ASSIGNMENT -> Count up the lines below that include the string "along" and report the number by itself.

THE DATA ->

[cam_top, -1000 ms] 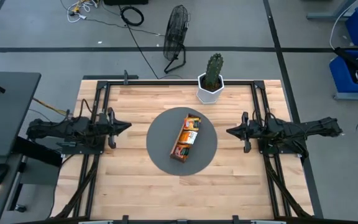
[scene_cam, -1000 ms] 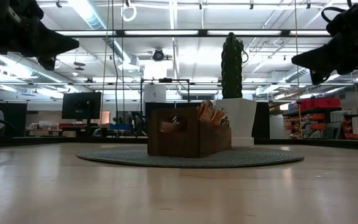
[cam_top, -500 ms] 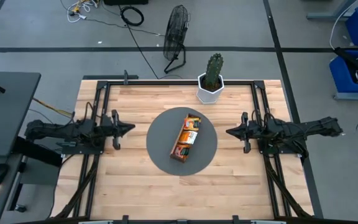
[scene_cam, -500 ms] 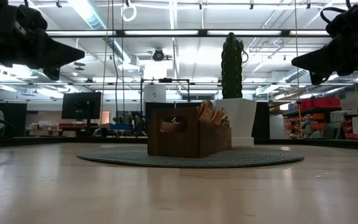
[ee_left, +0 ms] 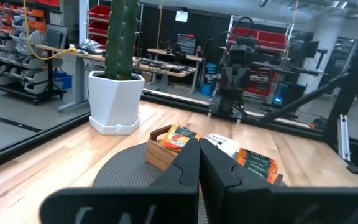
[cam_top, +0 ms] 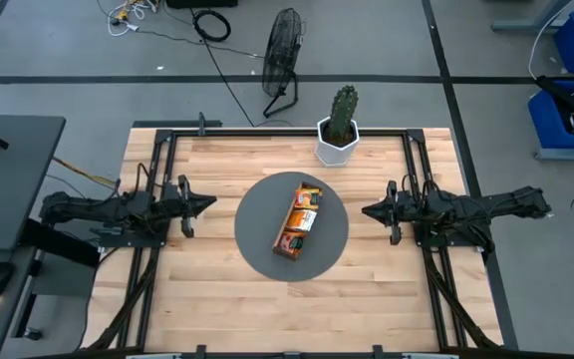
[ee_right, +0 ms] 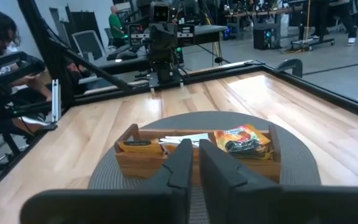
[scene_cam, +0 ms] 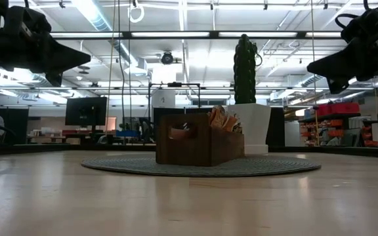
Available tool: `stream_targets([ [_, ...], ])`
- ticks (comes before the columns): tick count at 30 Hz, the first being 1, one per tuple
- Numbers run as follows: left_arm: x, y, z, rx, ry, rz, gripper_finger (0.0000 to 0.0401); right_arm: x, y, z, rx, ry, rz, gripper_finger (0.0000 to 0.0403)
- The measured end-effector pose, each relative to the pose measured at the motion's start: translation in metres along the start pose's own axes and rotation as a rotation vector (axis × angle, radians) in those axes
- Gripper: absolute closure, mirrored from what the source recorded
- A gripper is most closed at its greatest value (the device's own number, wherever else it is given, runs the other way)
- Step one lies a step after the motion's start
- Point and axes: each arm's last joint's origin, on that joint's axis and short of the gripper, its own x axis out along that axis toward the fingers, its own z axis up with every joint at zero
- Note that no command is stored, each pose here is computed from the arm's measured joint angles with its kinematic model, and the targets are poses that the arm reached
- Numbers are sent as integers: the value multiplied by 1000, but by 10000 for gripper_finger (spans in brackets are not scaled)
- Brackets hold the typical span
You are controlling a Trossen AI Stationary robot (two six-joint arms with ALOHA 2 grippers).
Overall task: Pick & Place Tea
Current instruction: Return to Home Position
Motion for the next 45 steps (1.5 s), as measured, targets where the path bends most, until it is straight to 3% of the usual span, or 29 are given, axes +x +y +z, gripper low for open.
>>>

RESPONSE AREA -> 2